As I write, the going price for near-month West Texas Intermediate crude is $41.42per barrel. The December 2009 contract, on the other hand, is trading at $53.44.
That is a monster spread. We’re talking a difference of more than $12 a barrel between spot crude – the stuff you can buy in the cash market – and crude slated for delivery at the end of this year.
The technical name for this situation is contango. That’s what they call it when a forward-month commodity contract is trading at a higher price than the near month. (You don’t really need to know this right now, but the opposite of contango, when near-term prices are higher than the back months, is backwardation.)
The reason this is strange is because of the massive profit opportunity embedded in the crude market.
Assuming you had the means, you could go out right now and sell millions of dollars worth of December crude contracts at $53 dollars a barrel... buy the equivalent amount in the cash market for $41 a barrel or less... and then just wait until it’s time to deliver the oil (and lock in your $12 profit).
The only hitch in the deal is finding a place to store the stuff. If you were to buy crude now, you would have to take delivery and store it until late November (or whatever month your delivery date rolls in, when you close the trade and take your locked-in profit).
The puzzling question is why the anomaly persists. Why has the spread not come in?
Remember that once the far-month contracts are sold, price risk is removed from the equation. If you’ve entered into a deal to sell 2MM barrels of crude at $53 after buying at $41, you don’t have to worry about where prices go between now and your delivery date. You can just sit and wait.
When a no-brainer opportunity like this comes along, Wall Street normally jumps all over it. Traders exploit the anomaly in size until it disappears.
If markets weren’t so out of whack, you would gradually see the spread between near-month and far-month crude contracts get smaller and smaller as more and more players piled in.
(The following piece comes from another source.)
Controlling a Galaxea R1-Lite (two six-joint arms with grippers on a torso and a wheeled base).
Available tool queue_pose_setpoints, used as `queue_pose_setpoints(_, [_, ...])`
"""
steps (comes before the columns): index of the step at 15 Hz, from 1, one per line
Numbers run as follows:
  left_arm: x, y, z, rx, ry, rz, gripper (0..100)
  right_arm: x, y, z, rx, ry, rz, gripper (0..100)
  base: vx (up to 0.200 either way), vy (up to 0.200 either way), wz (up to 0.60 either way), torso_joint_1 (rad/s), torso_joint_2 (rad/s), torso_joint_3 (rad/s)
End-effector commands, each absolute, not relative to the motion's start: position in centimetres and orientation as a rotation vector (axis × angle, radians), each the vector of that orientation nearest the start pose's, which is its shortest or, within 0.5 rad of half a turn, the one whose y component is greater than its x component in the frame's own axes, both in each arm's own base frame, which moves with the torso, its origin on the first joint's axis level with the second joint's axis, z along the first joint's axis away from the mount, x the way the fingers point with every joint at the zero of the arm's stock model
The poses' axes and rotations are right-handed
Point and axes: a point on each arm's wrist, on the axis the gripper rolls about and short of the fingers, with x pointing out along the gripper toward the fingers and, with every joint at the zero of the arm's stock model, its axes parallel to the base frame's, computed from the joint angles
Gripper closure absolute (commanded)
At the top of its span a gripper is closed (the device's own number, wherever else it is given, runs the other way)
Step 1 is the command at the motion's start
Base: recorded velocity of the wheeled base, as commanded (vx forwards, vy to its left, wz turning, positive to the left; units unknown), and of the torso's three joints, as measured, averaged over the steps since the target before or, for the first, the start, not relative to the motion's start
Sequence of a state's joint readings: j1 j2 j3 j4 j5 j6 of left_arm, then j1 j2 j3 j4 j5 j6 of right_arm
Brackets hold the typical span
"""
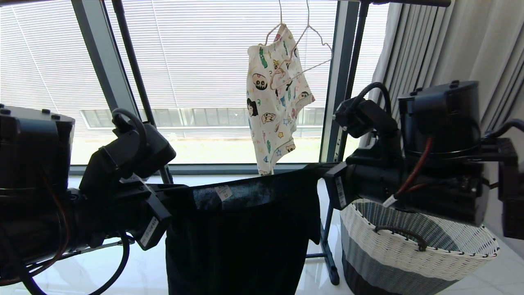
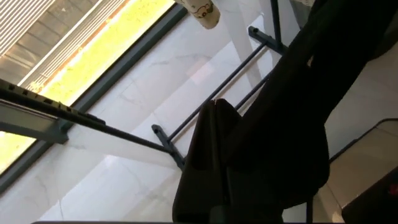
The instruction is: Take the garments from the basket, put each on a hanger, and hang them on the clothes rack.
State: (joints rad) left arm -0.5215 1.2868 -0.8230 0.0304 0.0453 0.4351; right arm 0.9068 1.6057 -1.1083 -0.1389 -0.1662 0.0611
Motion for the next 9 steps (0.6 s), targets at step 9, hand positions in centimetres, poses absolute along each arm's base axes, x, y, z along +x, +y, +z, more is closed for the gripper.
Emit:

The profit in the spread would be reduced to the point where putting on the trade no longer made sense.
Two constraints that keep this from happening now are financing and storage.
First the finance angle: This is a trade that requires a serious cash outlay (or a major line of credit) to pull off. To fill up a supertanker with crude and sit on it for a year, you’re talking $50 million to $100 million as table stakes. The big Wall Street houses have been so bruised and battered, it’s hard for them to come up with that kind of dough – even for slam-dunk opportunities.
The other major constraint to the trade is storage. Such huge volumes of cash market crude are being held off the market now, traders are literally running out of places to put it. (It’s not like you can just pop into the local EZ-storage or stash a million barrels of oil in the shed.)
We’ve got oil coming out of our ears in the short-term... but the price of oil is still head-scratchingly higher – much, much higher – in the longer term.
Inflation ahead?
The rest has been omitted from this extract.